**About this exercise:** In the listing below, find the line with "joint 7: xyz" and the line with "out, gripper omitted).". Repeat those two lines and all lines between them exactly.
· · · · ·
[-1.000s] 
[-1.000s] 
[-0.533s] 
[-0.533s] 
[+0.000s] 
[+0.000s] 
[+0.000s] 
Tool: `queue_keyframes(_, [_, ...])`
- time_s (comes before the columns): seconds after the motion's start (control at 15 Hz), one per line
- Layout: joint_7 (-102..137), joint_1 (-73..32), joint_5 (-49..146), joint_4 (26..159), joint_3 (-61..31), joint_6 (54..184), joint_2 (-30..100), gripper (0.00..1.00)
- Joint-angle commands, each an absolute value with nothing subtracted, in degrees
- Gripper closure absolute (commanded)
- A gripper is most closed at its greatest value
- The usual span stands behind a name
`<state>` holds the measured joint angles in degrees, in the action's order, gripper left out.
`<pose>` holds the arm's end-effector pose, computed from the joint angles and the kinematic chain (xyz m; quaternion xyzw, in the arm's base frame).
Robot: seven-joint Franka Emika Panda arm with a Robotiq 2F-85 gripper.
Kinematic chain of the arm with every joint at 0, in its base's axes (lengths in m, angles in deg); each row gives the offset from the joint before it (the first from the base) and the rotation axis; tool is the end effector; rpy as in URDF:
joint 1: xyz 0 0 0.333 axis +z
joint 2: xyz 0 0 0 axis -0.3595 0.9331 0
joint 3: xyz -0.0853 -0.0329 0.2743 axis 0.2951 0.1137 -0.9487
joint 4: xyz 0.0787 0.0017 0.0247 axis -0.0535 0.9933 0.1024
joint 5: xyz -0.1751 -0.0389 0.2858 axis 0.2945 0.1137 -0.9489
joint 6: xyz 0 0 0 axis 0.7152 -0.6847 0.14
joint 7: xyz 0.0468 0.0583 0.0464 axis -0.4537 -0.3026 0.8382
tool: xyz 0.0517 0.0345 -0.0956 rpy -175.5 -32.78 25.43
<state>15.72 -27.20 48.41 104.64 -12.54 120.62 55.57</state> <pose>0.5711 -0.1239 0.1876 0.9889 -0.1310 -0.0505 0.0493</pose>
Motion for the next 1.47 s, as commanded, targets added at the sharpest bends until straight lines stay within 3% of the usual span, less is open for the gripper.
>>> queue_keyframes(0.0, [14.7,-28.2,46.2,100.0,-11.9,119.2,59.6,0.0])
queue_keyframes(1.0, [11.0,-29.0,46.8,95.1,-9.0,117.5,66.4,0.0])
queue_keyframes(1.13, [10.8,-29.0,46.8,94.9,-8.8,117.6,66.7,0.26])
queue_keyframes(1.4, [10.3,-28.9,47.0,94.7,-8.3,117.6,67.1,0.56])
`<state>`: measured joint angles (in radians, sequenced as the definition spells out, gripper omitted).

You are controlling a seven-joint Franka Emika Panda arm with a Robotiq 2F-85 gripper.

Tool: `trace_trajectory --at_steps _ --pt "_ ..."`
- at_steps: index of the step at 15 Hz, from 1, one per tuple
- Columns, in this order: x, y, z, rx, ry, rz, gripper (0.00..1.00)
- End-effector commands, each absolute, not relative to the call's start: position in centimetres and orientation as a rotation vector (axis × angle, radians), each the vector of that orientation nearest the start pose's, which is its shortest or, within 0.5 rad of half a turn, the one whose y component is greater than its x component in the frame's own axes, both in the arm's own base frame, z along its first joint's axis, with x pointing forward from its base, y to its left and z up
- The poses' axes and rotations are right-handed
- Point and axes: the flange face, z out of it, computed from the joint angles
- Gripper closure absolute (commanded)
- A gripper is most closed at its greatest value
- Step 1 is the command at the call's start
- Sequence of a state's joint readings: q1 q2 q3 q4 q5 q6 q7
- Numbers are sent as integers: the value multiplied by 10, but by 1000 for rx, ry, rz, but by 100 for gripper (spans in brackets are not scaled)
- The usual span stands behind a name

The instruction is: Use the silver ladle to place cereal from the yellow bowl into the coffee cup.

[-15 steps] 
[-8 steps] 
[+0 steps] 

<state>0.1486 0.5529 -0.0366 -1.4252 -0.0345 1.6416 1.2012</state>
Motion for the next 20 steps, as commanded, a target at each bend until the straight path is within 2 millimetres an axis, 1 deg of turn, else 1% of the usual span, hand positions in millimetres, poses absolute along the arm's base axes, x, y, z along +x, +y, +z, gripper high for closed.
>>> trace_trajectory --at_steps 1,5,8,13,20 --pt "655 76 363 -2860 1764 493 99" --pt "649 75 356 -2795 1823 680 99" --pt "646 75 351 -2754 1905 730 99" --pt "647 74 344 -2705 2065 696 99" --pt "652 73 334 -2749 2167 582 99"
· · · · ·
**Task solution:**
joint 7: xyz 0.0468 0.0583 0.0464 axis -0.4537 -0.3026 0.8382
tool: xyz 0.0517 0.0345 -0.0956 rpy -175.5 -32.78 25.43
<state>15.72 -27.20 48.41 104.64 -12.54 120.62 55.57</state> <pose>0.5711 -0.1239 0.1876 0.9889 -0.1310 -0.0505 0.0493</pose>
Motion for the next 1.47 s, as commanded, targets added at the sharpest bends until straight lines stay within 3% of the usual span, less is open for the gripper.
>>> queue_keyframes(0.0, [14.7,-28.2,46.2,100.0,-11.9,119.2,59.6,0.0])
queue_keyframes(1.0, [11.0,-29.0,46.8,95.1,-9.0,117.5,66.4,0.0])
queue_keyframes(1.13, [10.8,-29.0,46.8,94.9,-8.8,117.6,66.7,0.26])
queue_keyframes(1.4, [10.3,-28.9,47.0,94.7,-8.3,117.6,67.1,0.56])
`<state>`: measured joint angles (in radians, sequenced as the definition spells out, gripper omitted).

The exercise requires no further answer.